ACTIVITY:
The listing should be printed again without a single change.

COLLECTED DATA:
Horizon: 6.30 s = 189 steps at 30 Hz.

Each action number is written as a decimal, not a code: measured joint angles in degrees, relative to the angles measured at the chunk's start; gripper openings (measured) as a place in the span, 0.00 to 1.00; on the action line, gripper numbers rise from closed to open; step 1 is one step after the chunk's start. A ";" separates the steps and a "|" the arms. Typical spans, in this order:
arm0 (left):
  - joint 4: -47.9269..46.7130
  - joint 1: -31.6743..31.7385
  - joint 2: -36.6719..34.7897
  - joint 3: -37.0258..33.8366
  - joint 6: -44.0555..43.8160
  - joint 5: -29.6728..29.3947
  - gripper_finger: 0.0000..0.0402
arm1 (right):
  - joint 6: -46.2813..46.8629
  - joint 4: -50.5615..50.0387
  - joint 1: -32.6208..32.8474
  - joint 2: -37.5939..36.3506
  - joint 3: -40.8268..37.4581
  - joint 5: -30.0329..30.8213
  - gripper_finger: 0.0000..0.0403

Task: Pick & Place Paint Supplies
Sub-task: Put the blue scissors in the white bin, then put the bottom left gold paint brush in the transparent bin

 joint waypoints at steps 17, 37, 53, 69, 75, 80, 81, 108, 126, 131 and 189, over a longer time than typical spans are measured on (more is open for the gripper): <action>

EXPECTED OUTPUT:
Horizon: 6.30 s = 189 steps at 30 Hz.

Each action number is written as a decimal, not a code: measured joint angles in degrees, relative to the angles measured at the chunk's start; gripper openings (measured) as a place in the span, 0.00 to 1.00; on the action line, gripper numbers rise from closed to open; step 1 is one step after the chunk's start. A ";" separates the steps and a "|" the arms. Typical spans, in this order:
arm0 (left):
  - joint 4: -47.9269..46.7130
  - joint 1: -31.6743..31.7385
  - joint 2: -36.6719..34.7897
  - joint 3: -37.0258..33.8366
  - joint 6: -44.0555..43.8160
  - joint 5: -29.6728..29.3947
  - gripper_finger: 0.0000..0.0402
arm1 (right):
  - joint 6: -46.2813..46.8629
  - joint 4: -50.5615..50.0387
  - joint 1: -32.6208..32.8474
  - joint 2: -37.5939..36.3506
  - joint 3: -40.8268..37.4581
  - joint 5: -30.0329..30.8213
  - gripper_finger: 0.0000..0.0403

Task: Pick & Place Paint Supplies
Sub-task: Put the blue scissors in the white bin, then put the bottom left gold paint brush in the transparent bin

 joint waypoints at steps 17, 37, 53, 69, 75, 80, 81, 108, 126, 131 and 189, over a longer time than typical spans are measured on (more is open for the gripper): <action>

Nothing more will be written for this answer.